My head was spinning, I felt nauseous, dizzy. I was suddenly hot, my stomach roiling. I clenched my fists, and swallowed, not sure if I wanted to break something, or break down in tears.

“You need my help, don’t you?” I whispered through clenched teeth.

He sighed.

“Yes.”

“When?”

“Soon.”

I wanted to ask more. I wanted to know how long he had known, whether he had tried to stop Grandma from taking Mum, if he knew when she would strike after us. But I didn’t. I could see he was weary. And so, when he waved me away, I obeyed, and left him to be consumed by his thoughts, as mine had begun to consume me.

#

“Have you talked to Dad recently?” John asked, the drone of the road competing with his voice.

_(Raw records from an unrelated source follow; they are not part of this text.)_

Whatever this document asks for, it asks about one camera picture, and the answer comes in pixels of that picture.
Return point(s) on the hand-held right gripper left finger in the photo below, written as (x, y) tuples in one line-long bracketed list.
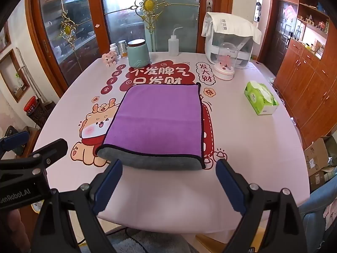
[(108, 188)]

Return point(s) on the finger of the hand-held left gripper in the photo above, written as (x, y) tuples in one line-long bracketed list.
[(54, 150), (15, 139)]

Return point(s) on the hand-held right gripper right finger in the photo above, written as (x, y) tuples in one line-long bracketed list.
[(232, 188)]

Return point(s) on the purple and grey towel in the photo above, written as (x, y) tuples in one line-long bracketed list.
[(158, 116)]

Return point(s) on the red lidded container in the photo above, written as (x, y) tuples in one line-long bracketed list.
[(30, 105)]

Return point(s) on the pink printed tablecloth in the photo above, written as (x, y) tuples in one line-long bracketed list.
[(263, 150)]

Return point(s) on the grey floor mat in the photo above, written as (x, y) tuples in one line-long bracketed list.
[(158, 243)]

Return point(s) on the blue chair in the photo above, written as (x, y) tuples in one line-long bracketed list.
[(316, 210)]

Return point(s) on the cardboard box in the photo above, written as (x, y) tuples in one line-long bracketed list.
[(320, 178), (316, 155)]

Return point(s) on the green tissue box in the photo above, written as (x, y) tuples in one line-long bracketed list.
[(260, 98)]

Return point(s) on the pink toy figure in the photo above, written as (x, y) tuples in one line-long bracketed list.
[(109, 59)]

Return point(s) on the white pill bottle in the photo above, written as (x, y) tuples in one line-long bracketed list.
[(114, 49)]

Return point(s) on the wood framed glass door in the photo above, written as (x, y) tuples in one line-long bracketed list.
[(79, 31), (171, 10)]

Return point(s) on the gold door ornament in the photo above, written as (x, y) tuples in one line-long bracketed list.
[(67, 27), (149, 4)]

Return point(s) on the glass jar metal lid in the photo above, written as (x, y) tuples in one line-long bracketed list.
[(122, 48)]

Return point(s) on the glass dome with pink figure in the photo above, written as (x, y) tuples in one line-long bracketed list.
[(225, 63)]

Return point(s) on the green ceramic jar brown lid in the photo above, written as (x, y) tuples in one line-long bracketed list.
[(139, 54)]

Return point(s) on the white countertop appliance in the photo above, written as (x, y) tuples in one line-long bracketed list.
[(226, 50)]

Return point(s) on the white squeeze bottle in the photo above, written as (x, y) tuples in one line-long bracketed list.
[(175, 46)]

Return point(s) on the white cloth cover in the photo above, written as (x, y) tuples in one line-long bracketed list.
[(231, 25)]

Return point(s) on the dark entrance door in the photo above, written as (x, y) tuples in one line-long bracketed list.
[(283, 31)]

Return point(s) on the wooden wall frame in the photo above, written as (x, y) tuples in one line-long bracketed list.
[(14, 76)]

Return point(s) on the wooden wall cabinet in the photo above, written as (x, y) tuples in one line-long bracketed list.
[(308, 84)]

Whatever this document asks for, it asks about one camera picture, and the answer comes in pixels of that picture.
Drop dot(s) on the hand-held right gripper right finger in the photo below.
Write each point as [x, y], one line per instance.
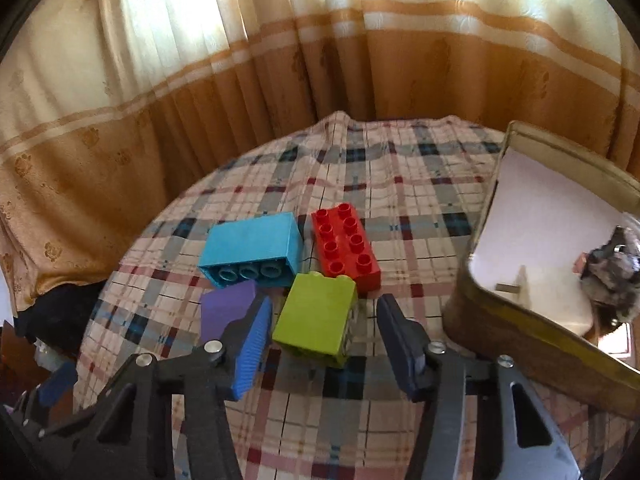
[400, 350]

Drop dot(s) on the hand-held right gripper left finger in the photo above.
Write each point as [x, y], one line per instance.
[252, 350]

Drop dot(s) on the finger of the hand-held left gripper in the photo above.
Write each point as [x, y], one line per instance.
[57, 385]

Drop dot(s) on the purple toy block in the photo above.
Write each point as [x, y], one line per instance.
[222, 310]

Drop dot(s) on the green toy block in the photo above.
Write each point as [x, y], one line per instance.
[312, 310]

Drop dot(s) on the teal toy block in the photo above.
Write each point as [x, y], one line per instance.
[250, 240]

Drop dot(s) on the red toy block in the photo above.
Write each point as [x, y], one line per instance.
[345, 245]

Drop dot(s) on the gold tin box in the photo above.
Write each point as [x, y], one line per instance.
[525, 340]

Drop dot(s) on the grey cloth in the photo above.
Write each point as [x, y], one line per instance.
[612, 270]

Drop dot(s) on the brown wooden furniture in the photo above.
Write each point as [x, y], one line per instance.
[15, 360]

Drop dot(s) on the white paper liner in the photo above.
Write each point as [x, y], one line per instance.
[540, 220]

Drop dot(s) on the plaid tablecloth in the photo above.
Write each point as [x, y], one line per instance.
[350, 160]

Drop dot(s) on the cream and orange curtain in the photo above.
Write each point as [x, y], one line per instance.
[250, 60]

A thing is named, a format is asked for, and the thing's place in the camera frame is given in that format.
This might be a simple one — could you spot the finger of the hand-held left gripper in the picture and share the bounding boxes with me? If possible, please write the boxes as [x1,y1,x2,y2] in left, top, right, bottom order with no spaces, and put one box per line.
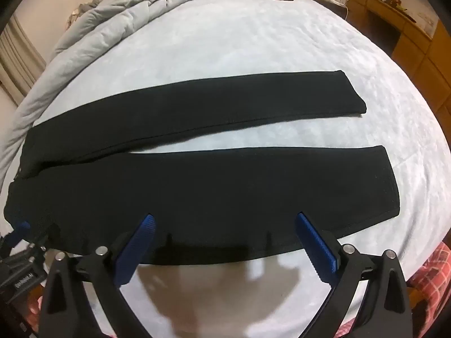
[0,220,32,253]

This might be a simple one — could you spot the black pants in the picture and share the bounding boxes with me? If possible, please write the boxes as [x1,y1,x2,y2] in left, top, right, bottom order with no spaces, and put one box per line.
[3,70,400,267]

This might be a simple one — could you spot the white bed sheet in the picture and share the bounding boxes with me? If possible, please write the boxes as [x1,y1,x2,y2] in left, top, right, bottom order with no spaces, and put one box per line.
[0,0,449,338]

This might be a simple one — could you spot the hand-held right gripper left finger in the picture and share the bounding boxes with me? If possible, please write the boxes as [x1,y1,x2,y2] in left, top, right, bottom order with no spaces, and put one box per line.
[39,214,166,338]

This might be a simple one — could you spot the red plaid cloth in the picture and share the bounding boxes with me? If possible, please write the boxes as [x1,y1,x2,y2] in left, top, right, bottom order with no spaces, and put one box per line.
[406,242,451,338]

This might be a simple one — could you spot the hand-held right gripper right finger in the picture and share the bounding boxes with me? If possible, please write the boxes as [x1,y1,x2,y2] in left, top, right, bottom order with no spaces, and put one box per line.
[295,212,415,338]

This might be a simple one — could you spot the beige curtain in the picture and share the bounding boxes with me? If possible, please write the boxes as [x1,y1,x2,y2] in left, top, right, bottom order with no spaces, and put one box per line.
[0,14,48,107]

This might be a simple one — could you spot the grey duvet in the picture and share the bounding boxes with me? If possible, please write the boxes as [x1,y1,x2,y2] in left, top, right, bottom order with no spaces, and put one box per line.
[0,0,234,184]

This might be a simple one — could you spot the dark nightstand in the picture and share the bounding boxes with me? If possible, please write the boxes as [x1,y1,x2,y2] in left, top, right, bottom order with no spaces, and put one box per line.
[294,0,349,19]

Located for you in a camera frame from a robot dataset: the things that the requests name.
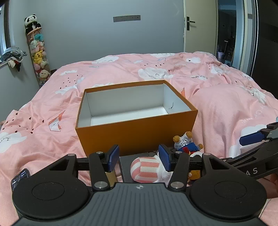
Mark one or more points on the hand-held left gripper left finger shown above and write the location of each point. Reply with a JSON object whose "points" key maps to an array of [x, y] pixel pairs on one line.
{"points": [[113, 158]]}

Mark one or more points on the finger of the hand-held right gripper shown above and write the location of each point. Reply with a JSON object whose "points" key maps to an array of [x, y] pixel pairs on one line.
{"points": [[253, 138]]}

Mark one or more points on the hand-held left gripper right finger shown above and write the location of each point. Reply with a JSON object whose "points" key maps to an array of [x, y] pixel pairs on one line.
{"points": [[165, 158]]}

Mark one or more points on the dark grey box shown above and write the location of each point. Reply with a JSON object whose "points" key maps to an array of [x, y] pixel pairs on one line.
{"points": [[124, 167]]}

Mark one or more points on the pink striped plush toy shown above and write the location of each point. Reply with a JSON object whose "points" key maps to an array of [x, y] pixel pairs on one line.
{"points": [[143, 168]]}

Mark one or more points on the orange cardboard box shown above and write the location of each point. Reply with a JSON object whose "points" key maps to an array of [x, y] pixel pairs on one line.
{"points": [[139, 132]]}

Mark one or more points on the person's right hand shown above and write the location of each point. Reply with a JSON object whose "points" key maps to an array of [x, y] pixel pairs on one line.
{"points": [[272, 185]]}

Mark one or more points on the gold box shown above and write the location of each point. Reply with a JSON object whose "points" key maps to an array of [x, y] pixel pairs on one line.
{"points": [[111, 179]]}

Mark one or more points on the small bear toy blue outfit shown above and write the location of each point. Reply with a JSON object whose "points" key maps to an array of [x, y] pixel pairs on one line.
{"points": [[186, 145]]}

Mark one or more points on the orange plush toy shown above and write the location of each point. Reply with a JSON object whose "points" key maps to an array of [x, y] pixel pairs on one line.
{"points": [[194, 175]]}

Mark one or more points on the pink cloud print duvet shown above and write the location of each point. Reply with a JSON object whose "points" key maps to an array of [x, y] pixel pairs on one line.
{"points": [[54, 113]]}

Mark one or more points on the black phone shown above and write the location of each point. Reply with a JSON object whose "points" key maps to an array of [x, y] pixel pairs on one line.
{"points": [[19, 178]]}

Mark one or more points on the dark wardrobe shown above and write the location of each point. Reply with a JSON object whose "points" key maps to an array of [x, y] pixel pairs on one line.
{"points": [[267, 43]]}

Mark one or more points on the cream door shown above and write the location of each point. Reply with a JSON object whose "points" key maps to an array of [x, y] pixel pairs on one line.
{"points": [[202, 32]]}

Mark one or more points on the clear plush toy tube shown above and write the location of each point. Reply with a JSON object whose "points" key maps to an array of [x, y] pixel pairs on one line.
{"points": [[40, 58]]}

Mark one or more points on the yellow plush toy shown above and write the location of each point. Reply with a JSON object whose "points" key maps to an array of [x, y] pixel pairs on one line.
{"points": [[38, 57]]}

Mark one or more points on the teal haired plush toy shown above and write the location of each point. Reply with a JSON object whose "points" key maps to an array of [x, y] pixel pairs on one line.
{"points": [[40, 38]]}

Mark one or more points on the pile of clothes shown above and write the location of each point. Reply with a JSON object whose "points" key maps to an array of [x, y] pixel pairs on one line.
{"points": [[13, 55]]}

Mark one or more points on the panda plush toy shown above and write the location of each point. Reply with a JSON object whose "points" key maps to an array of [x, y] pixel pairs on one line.
{"points": [[31, 21]]}

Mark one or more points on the window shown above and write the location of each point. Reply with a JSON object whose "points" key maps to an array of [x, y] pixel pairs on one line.
{"points": [[3, 28]]}

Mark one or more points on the grey wall socket panel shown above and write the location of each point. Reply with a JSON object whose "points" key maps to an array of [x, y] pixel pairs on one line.
{"points": [[126, 18]]}

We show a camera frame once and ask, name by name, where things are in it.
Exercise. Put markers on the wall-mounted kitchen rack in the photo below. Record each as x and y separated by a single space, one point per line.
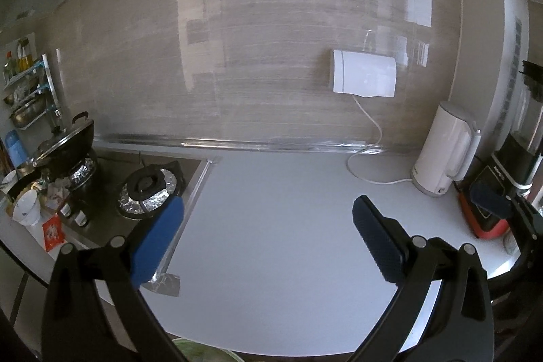
29 90

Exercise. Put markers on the red paper packet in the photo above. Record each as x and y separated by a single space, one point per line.
53 232

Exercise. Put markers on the green perforated plastic basket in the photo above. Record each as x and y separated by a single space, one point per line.
199 353

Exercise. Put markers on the white wall socket box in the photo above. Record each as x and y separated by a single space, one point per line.
365 73

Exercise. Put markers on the metal bowl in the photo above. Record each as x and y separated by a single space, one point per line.
27 114

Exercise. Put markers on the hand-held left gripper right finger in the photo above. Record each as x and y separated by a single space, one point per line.
377 239

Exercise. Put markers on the blue box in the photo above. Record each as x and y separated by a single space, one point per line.
16 150

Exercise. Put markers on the yellow oil bottle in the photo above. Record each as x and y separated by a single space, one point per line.
24 56

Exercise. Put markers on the foil-lined stove burner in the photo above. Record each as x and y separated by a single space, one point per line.
82 175
146 184

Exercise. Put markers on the white electric kettle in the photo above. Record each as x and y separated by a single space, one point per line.
441 150

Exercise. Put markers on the black wok with lid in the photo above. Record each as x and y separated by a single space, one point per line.
68 143

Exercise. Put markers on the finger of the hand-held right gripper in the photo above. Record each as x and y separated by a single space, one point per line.
492 198

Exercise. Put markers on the black gas stove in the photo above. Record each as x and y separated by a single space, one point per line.
188 171

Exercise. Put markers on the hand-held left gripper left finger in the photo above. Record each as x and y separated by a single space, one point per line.
157 243

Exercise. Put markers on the red black blender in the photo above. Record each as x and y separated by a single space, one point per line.
479 213

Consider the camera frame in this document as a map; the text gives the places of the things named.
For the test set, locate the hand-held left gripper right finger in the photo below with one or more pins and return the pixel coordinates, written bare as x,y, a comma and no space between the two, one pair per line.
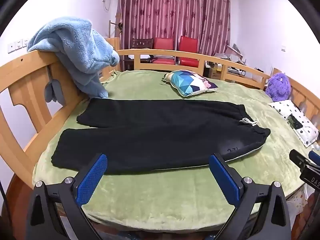
225,180

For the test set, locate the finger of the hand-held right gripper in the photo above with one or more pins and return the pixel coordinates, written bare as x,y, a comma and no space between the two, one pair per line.
314,157
298,158

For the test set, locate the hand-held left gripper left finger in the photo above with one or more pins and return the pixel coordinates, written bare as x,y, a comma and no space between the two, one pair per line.
92,180

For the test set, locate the black pants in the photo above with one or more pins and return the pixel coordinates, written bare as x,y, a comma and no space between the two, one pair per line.
150,135

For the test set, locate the patterned bed sheet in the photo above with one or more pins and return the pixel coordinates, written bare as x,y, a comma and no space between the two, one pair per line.
301,200

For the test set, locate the white floral pillow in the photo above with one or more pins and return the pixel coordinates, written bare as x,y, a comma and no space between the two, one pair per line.
305,132

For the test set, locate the green fleece blanket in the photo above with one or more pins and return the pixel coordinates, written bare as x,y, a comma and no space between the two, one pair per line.
175,195

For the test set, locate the purple plush toy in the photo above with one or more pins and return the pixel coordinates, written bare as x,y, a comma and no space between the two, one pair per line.
278,86

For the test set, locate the geometric patterned pillow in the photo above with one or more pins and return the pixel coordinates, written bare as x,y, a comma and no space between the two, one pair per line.
188,83

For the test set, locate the pile of cardboard clutter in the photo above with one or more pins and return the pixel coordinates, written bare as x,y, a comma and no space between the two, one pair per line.
231,53

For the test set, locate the light blue fleece robe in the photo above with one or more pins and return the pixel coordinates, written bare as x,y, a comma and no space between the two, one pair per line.
75,50

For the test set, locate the red chair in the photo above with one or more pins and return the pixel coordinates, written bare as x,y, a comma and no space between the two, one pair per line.
188,46
163,45

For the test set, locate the dark wooden chair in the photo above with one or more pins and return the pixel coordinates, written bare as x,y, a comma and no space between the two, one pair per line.
142,43

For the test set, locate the wooden stand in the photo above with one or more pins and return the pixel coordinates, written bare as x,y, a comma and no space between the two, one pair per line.
119,27

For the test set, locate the red striped curtain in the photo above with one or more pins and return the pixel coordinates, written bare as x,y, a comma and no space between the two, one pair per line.
175,12

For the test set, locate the wooden bed frame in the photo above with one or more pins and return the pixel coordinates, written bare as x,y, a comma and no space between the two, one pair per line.
25,80

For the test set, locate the white wall socket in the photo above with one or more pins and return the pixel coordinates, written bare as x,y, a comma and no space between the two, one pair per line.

“No, he’s not answering his phone. You?”

“No. Shit, hang on.” Suddenly the phone was moaning loudly as John’s air brakes kicked in. I could hear the squeal of the truck as it protested. And then there were two loud blasts of the horn, like a bear roaring at the world, and then the engine was increasing in pitch again as he accelerated.

“Bloody emus, they run right out in front of you here. Is he still writing, sending you money at least?”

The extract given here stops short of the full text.